**Work to be completed**
Print the data exactly as written, line for line, and leave its pictures behind.

**Dataset content**
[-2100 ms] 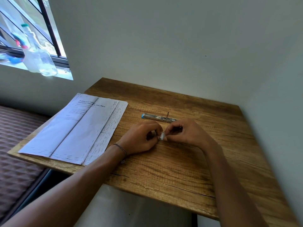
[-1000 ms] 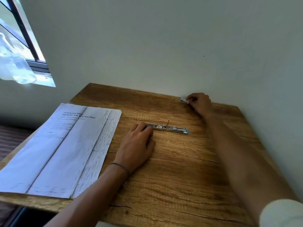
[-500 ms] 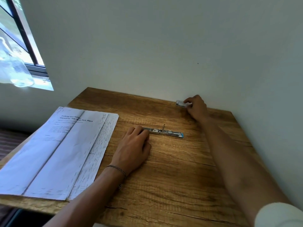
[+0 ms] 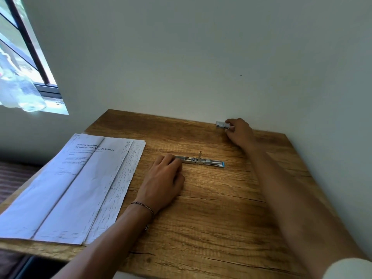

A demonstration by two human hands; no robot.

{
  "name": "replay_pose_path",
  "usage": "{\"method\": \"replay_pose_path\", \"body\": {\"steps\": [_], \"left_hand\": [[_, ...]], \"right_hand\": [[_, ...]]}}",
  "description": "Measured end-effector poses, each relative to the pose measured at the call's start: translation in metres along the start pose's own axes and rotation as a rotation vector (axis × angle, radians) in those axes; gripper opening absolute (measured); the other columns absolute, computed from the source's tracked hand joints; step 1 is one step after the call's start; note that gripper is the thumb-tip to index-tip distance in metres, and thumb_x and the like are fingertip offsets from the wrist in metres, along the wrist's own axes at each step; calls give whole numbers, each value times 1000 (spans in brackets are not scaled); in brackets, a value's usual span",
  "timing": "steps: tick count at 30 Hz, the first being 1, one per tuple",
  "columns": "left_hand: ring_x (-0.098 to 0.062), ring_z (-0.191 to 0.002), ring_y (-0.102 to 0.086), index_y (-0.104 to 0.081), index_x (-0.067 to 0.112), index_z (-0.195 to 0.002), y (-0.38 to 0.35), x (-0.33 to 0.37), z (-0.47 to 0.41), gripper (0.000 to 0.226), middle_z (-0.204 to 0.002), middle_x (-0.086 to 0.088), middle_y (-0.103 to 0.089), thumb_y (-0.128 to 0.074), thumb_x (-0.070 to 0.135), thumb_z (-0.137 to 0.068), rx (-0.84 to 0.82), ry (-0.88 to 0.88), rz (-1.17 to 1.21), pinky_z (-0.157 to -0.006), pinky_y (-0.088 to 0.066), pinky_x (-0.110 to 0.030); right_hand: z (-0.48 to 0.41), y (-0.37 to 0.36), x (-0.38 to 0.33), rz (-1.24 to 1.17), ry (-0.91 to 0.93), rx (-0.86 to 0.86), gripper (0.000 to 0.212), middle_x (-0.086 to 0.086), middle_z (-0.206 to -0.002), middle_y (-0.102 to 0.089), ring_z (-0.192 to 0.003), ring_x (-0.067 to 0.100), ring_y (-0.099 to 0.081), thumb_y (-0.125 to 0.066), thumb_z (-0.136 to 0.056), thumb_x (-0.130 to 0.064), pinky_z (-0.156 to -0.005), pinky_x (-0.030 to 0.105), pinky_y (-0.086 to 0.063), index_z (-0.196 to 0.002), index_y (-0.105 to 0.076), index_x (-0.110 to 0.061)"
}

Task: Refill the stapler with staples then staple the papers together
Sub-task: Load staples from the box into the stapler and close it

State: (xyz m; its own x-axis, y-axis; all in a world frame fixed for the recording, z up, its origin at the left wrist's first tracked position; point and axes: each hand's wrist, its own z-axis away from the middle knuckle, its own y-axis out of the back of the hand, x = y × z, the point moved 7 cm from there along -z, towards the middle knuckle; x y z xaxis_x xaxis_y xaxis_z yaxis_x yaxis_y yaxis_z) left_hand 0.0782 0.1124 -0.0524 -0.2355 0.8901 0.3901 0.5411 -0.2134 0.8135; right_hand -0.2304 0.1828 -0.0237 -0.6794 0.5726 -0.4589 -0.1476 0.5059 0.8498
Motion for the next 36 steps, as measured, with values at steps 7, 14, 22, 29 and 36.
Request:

**Answer to the problem**
[-2100 ms] 
[-1000 ms] 
[-500 ms] 
[+0 ms] 

A demonstration by two human hands; no robot.

{
  "name": "replay_pose_path",
  "usage": "{\"method\": \"replay_pose_path\", \"body\": {\"steps\": [_], \"left_hand\": [[_, ...]], \"right_hand\": [[_, ...]]}}",
  "description": "Measured end-effector poses, each relative to the pose measured at the call's start: translation in metres along the start pose's own axes and rotation as a rotation vector (axis × angle, radians) in those axes; gripper opening absolute (measured); the other columns absolute, computed from the source's tracked hand joints; step 1 is one step after the call's start; note that gripper is the thumb-tip to index-tip distance in metres, and thumb_x and the like are fingertip offsets from the wrist in metres, along the wrist's own axes at each step; calls give whole numbers, each value times 1000 (spans in brackets are not scaled); in brackets, a value's usual span",
  "timing": "steps: tick count at 30 Hz, the first being 1, one per tuple",
  "columns": "left_hand: ring_x (-0.098 to 0.062), ring_z (-0.191 to 0.002), ring_y (-0.102 to 0.086), index_y (-0.104 to 0.081), index_x (-0.067 to 0.112), index_z (-0.195 to 0.002), y (-0.38 to 0.35), x (-0.33 to 0.37), z (-0.47 to 0.41), gripper (0.000 to 0.226), middle_z (-0.204 to 0.002), middle_x (-0.086 to 0.088), middle_y (-0.103 to 0.089), thumb_y (-0.128 to 0.074), thumb_x (-0.070 to 0.135), thumb_z (-0.137 to 0.068), rx (-0.84 to 0.82), ry (-0.88 to 0.88), rz (-1.17 to 1.21), pinky_z (-0.157 to -0.006), pinky_y (-0.088 to 0.066), pinky_x (-0.110 to 0.030); right_hand: z (-0.48 to 0.41), y (-0.37 to 0.36), x (-0.38 to 0.33), rz (-1.24 to 1.17), ry (-0.91 to 0.93), rx (-0.86 to 0.86), gripper (0.000 to 0.212), middle_x (-0.086 to 0.086), middle_z (-0.206 to -0.002), middle_y (-0.102 to 0.089), ring_z (-0.192 to 0.003), ring_x (-0.067 to 0.100), ring_y (-0.099 to 0.081), thumb_y (-0.125 to 0.066), thumb_z (-0.136 to 0.056), thumb_x (-0.130 to 0.064), pinky_z (-0.156 to -0.005), pinky_x (-0.030 to 0.105), pinky_y (-0.086 to 0.063), index_z (-0.196 to 0.002), index_y (-0.105 to 0.076), index_x (-0.110 to 0.061)"
}

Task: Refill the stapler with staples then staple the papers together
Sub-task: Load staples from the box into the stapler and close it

State: (xyz m; its own x-axis, y-axis; all in a world frame fixed for the recording, z up, its origin at the left wrist's first tracked position; point and axes: each hand's wrist, its own z-axis away from the middle knuckle, its own y-axis out of the back of the hand, x = y × z, the point moved 7 cm from there along -z, towards the middle knuckle; x y z xaxis_x xaxis_y xaxis_z yaxis_x yaxis_y yaxis_z) left_hand 0.0782 0.1124 -0.0524 -0.2355 0.8901 0.3901 0.5411 -0.2134 0.8135; right_hand -0.2304 0.1828 -0.0237 -0.6794 0.5726 -0.4589 -0.1476 0.5059 0.8498
Motion for the next 36 steps, as measured, with values at steps 7, 14, 22, 29 and 36.
Request:

No more output remains.